Top 100 Marketer CEO and CFO 2Q23 Commentary
I try to follow comments that companies’ CEOs and CFOs make about their advertising and marketing activities on earnings calls. Below are verbatim statements from earnings calls transcripts from over the past month to help understand how those individuals (and their companies, all among the 100 largest advertisers globally) are thinking about related issues.
In alphabetical order, this note covers calls from Allstate, American Express, Beiersdorf, Capital One, Clorox, Colgate-Palmolive, Kellogg’s, LVMH, Nestle, P&G, Restaurant Brands International and Wayfair
Allstate (August 2, 2023)
“We…temporarily reduced advertising to reflect the lower appetite for new business.”
- Mario Rizzo, President Property-Liability
American Express (July 21, 2023)
“We remain focused on driving efficiencies so that our marketing dollars grow slower than revenues while continuing to drive the high-quality new accounts”
- Stephen Squeri, CEO
Beiersdorf (August 3, 2023)
“We increased efficiencies within the marketing budget and can report significant increases in absolute and relative terms in working media, specifically in digital spending.”
- Astrid Hermann, CFO
Capital One (July 20, 2023)
“Why we're investing heavily in marketing:… first of all, we just see attractive growth opportunities across our business, particularly in the card business. We've continued to expand our products and our marketing channels. We're seeing very good traction. These opportunities are significantly enhanced by our technology transformation that enabled us to leverage more data, access more channels, leverage machine learning models and provide customized solutions that continues to just generate very good performance, and we're leaning in to capitalize on that”
- Richard Fairbank, CEO
Clorox (August 2, 2023)
“We've spent about 10% of sales on advertising and sales promotion over our history.

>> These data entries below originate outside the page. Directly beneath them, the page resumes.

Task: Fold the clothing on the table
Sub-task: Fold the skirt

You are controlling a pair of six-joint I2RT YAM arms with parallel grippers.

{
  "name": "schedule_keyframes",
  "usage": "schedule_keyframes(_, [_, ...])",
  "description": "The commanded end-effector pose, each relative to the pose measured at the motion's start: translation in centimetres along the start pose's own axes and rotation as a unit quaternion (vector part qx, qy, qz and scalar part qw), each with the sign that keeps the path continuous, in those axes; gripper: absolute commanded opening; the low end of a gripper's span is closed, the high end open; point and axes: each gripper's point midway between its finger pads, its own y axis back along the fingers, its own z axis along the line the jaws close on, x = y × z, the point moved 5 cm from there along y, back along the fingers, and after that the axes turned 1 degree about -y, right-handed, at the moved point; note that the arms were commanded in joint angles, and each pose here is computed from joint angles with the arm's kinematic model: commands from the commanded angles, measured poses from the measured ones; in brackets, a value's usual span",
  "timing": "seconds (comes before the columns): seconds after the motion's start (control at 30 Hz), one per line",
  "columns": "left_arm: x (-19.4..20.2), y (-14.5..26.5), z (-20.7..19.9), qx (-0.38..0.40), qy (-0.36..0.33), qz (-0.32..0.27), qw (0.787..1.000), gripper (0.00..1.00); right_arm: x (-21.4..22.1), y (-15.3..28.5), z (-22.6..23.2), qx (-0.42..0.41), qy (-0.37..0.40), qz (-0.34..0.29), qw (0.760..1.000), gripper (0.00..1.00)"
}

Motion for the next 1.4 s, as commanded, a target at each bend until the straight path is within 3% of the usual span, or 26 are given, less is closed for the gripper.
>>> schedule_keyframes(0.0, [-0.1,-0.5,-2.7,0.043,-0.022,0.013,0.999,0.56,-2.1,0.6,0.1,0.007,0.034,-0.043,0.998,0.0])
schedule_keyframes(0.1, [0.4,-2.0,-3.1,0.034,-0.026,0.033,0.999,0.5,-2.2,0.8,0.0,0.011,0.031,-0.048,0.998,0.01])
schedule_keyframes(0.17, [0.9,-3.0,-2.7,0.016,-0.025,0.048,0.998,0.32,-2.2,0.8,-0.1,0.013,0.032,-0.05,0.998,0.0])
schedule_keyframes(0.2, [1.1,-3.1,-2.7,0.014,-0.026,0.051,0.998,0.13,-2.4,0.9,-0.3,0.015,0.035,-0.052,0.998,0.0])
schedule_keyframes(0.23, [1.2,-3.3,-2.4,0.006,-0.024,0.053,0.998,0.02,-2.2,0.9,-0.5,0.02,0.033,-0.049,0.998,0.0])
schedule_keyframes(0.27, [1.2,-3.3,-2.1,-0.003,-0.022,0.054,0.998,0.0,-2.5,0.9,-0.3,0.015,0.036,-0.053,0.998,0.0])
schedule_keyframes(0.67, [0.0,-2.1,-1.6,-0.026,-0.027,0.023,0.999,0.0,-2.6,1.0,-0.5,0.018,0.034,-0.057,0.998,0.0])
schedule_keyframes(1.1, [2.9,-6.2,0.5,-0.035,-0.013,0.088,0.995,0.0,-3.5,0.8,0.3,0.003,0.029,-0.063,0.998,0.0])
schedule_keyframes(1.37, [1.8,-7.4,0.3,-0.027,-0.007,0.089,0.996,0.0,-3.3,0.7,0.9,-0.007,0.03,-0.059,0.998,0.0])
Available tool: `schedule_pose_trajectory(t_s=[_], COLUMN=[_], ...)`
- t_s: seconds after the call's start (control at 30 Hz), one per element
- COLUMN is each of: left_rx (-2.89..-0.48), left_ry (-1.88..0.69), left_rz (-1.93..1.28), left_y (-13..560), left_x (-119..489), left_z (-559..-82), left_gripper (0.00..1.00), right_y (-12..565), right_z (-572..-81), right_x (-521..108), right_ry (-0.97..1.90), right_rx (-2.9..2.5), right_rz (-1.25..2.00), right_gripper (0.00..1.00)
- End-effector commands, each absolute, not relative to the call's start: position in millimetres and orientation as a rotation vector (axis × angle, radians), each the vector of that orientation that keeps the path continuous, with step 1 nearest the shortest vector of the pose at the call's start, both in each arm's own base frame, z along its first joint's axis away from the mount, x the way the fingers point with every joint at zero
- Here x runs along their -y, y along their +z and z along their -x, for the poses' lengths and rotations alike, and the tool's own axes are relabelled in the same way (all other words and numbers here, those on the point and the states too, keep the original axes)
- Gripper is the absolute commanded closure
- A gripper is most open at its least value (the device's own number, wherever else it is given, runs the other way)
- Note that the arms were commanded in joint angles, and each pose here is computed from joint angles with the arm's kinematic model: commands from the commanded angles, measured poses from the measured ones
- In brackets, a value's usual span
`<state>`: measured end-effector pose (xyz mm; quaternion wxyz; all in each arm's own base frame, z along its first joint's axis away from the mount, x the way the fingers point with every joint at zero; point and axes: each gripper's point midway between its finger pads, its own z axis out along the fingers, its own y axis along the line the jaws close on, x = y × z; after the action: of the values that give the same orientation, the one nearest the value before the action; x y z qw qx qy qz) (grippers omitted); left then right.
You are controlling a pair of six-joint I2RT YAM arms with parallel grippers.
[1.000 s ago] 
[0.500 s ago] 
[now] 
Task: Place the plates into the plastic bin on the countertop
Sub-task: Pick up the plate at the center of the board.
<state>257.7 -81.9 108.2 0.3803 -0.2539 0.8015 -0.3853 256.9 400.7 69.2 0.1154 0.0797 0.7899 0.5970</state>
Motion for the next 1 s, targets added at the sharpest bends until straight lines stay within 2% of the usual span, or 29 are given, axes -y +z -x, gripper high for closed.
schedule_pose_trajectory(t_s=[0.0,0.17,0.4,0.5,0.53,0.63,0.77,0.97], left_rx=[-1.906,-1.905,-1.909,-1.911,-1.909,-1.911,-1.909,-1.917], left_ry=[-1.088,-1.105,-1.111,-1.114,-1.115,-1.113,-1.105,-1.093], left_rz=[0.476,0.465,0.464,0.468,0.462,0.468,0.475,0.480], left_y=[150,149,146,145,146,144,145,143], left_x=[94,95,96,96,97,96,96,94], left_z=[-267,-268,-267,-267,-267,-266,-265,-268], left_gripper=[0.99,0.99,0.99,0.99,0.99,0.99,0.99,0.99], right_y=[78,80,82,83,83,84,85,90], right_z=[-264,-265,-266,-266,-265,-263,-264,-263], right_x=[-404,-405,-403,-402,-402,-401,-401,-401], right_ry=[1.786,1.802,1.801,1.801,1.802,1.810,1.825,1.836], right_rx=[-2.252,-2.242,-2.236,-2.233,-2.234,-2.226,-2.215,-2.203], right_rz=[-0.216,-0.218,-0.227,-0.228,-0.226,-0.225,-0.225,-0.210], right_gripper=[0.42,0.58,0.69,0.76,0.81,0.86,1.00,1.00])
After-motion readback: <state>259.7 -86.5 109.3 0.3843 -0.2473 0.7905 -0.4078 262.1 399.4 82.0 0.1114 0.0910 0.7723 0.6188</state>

And there's times we've spent more than that. This year, we're targeting 11%, and we think that's a prudent investment given the pressure the consumer is going to be under from a macroeconomic perspective, the fact that we are coming off of four rounds of pricing -- significant price increase, obviously, cost justified. But we want to continue to support the consumer as they transition through that. And so we think 11% is the right number.
“And you have two data points that give us confidence that 11% is the right number. During the pandemic, we took our advertising spending up even at a time when we couldn't fully supply. That increase in advertising led to stronger superiority ratings for our brands, and that gave us the confidence to take the four rounds of pricing that we took. So we think, again, in a time where consumers are pressured and stressed, investing that additional point of advertising makes a lot of sense.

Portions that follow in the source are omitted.